В старой тоже был спортгородок на открытом воздухе, где они лазали по шестам и канатам до судорожной щекотки. Вокруг поселка стоял загадочный сосновый лес с грибами, на краю поселка две речки сливались в одну, куда родитель обещал сводить Подкидыша на рыбалку. Еще по улицам ходили лошади с жеребятами, коровы с телятами, стада гусей с гусятами – здесь все тряслось, шаталось, но плодилось с неимоверной силой! На станции гудели большие паровозы и тут же вертелись их дети, узкоколеечные паровозы-кукушки, сновали огромные лесовозы и мелкие трактора. Даже настоящий пожар, огонь, выпущенный из печки, бушевал рядом – целый огромный мир существовал вокруг, познавать который жизни не хватит! Не сестрица бы, так он с утра до вечера носился по поселку, но строгая наставница готовила его к школе и блюла распорядок дня. Отвлекались они, когда к Лиде прибегала Нина, девочка с карими, масляными глазами, та самая, с которой лазали по шесту возле школы. У них в семье тоже были одни девчонки, поэтому она завидовала, что у Лиды теперь есть настоящий брат. Нина доставала родителей, требуя взять мальчишку из детдома, но те никак не соглашались. С Ниной они играли в магазин, где девочки были продавцами, а Сударев вынужденным покупателем, и такая игра ему не нравилась. Деньгами служили фантики, товаром – игрушки и всякое барахло, домом же и магазином были разные углы чердачной комнаты. Он таскал покупки с одно места на другое и откровенно тосковал.
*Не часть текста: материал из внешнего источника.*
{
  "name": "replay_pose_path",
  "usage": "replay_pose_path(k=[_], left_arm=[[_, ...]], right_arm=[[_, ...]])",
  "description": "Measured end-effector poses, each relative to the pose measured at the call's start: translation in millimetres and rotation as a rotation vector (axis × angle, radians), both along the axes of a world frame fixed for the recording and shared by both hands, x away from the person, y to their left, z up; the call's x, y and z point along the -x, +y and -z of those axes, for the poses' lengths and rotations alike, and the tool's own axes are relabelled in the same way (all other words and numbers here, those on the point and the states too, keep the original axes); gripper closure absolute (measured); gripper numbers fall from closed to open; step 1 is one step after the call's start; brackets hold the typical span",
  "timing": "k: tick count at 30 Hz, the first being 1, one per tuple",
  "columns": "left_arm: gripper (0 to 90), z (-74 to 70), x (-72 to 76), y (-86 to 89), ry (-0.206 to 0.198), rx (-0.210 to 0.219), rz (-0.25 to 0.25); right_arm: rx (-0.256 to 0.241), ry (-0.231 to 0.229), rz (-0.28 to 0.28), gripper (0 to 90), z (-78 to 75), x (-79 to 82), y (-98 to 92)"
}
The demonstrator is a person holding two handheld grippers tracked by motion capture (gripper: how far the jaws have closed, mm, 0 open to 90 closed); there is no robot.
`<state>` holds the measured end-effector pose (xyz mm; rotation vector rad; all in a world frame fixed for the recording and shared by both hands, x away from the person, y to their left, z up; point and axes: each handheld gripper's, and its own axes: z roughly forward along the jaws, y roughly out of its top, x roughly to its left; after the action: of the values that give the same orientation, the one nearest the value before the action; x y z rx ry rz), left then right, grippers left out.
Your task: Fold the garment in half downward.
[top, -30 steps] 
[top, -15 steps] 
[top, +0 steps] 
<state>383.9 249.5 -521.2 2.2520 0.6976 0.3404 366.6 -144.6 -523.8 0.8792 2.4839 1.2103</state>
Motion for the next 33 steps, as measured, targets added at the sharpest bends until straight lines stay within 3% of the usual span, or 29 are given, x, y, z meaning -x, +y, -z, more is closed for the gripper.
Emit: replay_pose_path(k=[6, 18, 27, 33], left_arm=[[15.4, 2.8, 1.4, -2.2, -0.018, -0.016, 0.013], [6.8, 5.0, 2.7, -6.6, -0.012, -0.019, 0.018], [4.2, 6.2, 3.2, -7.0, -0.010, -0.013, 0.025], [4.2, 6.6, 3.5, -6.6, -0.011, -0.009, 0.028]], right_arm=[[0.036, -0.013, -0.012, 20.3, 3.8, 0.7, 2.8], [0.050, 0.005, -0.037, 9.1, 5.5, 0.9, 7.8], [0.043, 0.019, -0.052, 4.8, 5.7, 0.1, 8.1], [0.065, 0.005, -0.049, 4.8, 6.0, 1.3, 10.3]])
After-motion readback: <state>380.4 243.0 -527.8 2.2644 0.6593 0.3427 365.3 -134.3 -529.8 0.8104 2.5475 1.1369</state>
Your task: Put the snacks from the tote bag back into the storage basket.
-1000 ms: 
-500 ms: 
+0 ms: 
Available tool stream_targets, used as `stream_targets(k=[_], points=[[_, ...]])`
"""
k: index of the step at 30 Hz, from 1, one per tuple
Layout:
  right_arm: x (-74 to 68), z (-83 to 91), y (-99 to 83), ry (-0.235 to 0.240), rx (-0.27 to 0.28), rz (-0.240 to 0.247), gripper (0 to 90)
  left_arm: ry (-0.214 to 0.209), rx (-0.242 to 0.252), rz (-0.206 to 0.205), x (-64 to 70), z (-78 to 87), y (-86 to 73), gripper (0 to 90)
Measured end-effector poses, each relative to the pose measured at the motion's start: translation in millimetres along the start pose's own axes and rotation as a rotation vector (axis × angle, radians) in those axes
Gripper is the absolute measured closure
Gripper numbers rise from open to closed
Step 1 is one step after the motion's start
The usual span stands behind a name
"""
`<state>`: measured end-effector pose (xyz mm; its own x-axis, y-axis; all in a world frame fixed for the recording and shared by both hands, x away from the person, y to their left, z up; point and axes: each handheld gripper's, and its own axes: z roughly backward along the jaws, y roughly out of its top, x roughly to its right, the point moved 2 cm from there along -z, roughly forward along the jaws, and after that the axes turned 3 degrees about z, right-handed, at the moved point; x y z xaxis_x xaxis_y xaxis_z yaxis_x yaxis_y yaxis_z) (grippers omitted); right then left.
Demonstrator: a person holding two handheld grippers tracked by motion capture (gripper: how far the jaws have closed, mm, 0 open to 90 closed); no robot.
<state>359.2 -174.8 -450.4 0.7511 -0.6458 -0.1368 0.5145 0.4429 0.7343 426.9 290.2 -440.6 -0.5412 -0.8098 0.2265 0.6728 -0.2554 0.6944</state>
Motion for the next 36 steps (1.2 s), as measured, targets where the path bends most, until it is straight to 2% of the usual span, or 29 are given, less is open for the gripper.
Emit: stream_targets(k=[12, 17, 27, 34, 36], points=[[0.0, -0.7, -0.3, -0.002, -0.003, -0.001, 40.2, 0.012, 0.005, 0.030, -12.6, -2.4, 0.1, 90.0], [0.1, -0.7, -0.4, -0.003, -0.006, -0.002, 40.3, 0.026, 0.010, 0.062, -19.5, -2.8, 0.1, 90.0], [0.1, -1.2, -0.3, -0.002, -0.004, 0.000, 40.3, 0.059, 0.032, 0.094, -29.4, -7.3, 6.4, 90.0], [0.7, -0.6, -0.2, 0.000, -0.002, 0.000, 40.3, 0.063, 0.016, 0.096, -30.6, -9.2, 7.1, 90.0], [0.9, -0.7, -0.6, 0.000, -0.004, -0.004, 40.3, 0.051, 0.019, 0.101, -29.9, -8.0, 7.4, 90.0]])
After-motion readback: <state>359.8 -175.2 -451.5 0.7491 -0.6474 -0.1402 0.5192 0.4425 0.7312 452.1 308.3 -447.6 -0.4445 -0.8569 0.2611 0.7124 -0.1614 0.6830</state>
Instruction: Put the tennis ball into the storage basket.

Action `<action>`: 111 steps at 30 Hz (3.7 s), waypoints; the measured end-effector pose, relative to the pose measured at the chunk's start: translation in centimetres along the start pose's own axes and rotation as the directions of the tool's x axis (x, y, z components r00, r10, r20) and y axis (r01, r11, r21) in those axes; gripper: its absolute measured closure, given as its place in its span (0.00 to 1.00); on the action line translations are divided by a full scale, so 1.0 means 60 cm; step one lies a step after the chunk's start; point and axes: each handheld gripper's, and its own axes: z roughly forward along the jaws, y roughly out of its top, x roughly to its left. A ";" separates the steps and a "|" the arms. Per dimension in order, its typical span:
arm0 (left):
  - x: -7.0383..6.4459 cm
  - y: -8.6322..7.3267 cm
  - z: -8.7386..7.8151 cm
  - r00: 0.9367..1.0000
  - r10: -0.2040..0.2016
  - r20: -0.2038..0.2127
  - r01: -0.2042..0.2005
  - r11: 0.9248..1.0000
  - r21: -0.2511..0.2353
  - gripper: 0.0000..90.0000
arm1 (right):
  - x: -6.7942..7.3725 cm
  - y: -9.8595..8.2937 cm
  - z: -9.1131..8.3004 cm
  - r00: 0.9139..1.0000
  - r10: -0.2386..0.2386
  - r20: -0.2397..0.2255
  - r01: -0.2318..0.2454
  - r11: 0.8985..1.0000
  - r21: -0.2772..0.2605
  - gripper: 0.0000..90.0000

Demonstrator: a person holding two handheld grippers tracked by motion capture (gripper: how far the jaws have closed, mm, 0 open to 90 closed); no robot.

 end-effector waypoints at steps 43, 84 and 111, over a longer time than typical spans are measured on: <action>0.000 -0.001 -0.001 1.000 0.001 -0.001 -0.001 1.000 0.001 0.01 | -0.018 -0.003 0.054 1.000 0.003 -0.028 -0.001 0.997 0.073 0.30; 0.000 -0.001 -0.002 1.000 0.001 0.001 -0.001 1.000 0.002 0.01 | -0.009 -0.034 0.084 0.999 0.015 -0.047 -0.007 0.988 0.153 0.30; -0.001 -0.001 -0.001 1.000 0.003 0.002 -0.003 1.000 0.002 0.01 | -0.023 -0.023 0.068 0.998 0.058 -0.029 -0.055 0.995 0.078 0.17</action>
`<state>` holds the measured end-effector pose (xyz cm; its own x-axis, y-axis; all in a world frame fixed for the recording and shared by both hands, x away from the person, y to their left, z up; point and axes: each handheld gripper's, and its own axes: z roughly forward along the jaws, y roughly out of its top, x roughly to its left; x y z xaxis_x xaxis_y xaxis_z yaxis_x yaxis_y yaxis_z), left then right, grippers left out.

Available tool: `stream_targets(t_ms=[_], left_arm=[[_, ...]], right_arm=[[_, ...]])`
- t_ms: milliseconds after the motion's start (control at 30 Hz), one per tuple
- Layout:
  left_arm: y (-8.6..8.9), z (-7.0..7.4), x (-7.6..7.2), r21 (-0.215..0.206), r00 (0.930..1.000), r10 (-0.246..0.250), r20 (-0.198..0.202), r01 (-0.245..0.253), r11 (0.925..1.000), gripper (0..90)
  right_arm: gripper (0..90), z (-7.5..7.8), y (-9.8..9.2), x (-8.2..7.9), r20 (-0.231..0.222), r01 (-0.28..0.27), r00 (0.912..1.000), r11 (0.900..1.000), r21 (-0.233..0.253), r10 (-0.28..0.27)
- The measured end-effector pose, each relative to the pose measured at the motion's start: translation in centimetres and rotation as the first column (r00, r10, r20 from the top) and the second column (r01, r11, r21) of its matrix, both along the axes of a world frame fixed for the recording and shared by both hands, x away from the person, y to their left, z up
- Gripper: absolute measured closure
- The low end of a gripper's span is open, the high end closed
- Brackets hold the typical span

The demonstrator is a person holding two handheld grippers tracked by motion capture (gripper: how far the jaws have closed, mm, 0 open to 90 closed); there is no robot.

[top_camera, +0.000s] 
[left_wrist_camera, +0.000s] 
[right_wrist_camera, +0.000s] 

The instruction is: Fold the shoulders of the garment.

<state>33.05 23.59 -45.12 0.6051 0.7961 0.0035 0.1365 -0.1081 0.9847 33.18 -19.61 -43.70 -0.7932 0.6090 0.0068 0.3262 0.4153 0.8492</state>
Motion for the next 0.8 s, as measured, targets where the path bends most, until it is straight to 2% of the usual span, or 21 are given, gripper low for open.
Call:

И однажды Лида придумала другую игру, семейную, где они стали папа и мама. Сестрица стирала, мыла и украшала чердак, а Сударев полол траву в огороде, принося ее, как пищу, носил щепки, топил игрушечную печь, на которой Лида готовила ужин. Потом они садились за стол, кормили ребятишек-кукол, укладывали их спать и ели сами.